Kelman: Battling for young hearts and minds

With another graduating class, what will it take for government to attract the best and the brightest?

With the graduation of another class of public policy students from Harvard’s Kennedy School of Government, my thoughts turn again to what the government needs to do to attract smart young people.

Let’s start with the obvious. During the past 30 years, a salary gap has widened between young professionals in government and the private sector. In the 1960s, the starting salary of a Justice Department attorney was only slightly less than the salary of a Wall Street lawyer. Now it’s a tiny fraction. Meanwhile, student debt levels have skyrocketed.

Agencies are enacting some attractive measures. Help with loan repayment can make a major difference. Without it, some recent graduates may be financially unable to accept federal jobs. The policy that lets students with a master’s degree start at a higher pay grade — General Schedule 11 rather than 9 — is a big help, too. But without a major cultural change, the financial gap will persist.

The government can close the gap. Singapore pays senior officials salaries that are nearly equal to private-sector ones. In the United Kingdom, the salary gap is nowhere near what it is in the United States.

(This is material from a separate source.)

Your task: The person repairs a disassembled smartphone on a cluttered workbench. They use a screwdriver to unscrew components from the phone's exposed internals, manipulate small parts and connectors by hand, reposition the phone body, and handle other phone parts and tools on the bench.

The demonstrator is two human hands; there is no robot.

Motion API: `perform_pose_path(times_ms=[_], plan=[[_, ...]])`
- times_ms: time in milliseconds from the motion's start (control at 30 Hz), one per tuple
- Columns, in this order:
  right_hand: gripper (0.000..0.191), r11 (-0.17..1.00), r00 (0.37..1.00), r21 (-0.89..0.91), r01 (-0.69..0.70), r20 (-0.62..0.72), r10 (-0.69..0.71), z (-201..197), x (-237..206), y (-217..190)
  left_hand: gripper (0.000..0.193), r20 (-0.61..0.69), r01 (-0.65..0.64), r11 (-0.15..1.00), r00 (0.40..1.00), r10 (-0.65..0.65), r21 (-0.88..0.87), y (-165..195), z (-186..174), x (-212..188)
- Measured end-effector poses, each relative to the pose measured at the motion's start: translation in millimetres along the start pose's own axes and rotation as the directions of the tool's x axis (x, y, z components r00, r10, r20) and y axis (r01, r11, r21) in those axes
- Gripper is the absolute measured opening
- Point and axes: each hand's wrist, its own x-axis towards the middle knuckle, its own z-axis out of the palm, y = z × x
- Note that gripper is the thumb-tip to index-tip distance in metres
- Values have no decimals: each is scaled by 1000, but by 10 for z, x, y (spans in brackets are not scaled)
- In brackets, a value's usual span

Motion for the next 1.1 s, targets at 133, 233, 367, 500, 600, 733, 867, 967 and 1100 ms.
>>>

As it stands, government must emphasize its other benefits. For my students, those benefits include interesting missions and the ability to make a difference. But the perception — and often the reality — of poor management and a sprawling bureaucracy hamper those advantages.

My students have become increasingly sensitive in the past few years to the quality of an organization’s management. Many of them worked for nonprofit organizations before coming to Harvard. They have made many comments — in class and assignments — about the chaos and poor quality of management they experienced. It was poor enough to make such organizations less attractive.

In this regard, Hurricane Katrina was devastating for the government’s reputation among my students. It is sad that during the tenure of the country’s first president who has an MBA, the worst catastrophe in decades for the government’s management credibility occurred. Everyone who cares about government has an interest in getting the Federal Emergency Management Agency back on its feet.

Another blemish on the attractiveness of government jobs is a reputation for bureaucracy — too many rules and procedures and not enough opportunities for young people to get decision-making responsibility. A recent survey by the Partnership for Public Service found that “too much bureaucracy” was the single strongest disadvantage of government work young people mentioned. Every time politicians and agency officials scurry to make government more process-bound — proposals for a reversion to bureaucracy in procurement come to mind — I bemoan how government creates self-inflicted wounds that worsen our workforce crisis.

Agencies can overcome some of those problems. The Government Accountability Office has become more attractive to my students because it makes quick offers and provides jobs in which students can earn responsibility early in their careers. Some agencies help young employees with loan repayments. We can’t give up fighting for the hearts and minds of young people.